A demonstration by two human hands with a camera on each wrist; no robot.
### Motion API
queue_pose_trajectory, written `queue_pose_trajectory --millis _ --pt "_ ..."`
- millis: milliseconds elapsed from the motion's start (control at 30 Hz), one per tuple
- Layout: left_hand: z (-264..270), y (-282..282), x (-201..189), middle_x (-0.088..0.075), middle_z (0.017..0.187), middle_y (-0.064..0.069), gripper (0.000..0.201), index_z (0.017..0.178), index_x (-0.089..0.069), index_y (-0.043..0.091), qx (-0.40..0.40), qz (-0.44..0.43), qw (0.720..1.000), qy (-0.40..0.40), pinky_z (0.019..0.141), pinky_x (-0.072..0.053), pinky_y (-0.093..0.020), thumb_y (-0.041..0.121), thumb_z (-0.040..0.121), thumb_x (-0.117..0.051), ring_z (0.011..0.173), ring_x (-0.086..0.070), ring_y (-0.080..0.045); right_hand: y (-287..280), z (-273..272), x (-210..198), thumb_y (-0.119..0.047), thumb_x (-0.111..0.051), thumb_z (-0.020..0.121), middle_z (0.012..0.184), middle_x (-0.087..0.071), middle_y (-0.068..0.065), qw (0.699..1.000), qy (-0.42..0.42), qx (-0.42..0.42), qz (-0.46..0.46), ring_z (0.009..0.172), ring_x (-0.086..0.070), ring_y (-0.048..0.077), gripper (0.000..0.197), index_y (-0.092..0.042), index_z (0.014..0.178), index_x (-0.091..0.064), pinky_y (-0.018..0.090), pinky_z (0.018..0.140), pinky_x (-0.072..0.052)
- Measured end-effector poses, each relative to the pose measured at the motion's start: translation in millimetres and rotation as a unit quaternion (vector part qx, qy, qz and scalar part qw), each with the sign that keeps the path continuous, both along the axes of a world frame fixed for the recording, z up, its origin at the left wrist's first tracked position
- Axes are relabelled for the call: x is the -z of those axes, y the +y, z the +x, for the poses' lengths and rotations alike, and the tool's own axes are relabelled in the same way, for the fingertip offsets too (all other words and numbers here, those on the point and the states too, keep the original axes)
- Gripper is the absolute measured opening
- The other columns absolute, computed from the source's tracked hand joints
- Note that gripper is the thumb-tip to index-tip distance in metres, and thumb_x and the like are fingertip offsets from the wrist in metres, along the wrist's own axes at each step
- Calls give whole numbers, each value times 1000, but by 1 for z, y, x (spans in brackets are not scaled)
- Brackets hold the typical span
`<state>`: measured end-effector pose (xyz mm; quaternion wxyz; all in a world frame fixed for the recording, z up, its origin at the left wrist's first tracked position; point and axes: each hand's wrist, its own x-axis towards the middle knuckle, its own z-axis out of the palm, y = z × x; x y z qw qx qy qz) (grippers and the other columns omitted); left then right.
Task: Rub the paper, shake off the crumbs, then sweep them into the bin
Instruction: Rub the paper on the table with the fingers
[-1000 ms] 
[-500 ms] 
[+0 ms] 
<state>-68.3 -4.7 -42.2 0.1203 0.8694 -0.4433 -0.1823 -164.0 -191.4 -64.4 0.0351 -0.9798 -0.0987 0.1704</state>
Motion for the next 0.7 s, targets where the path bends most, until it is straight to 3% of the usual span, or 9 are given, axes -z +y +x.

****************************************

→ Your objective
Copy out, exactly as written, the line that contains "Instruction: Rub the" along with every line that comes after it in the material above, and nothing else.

→ Finished task
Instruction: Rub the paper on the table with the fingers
[-1000 ms] 
[-500 ms] 
[+0 ms] 
<state>-68.3 -4.7 -42.2 0.1203 0.8694 -0.4433 -0.1823 -164.0 -191.4 -64.4 0.0351 -0.9798 -0.0987 0.1704</state>
Motion for the next 0.7 s, targets where the path bends most, until it is straight to 3% of the usual span, or 9 are given, axes -z +y +x.

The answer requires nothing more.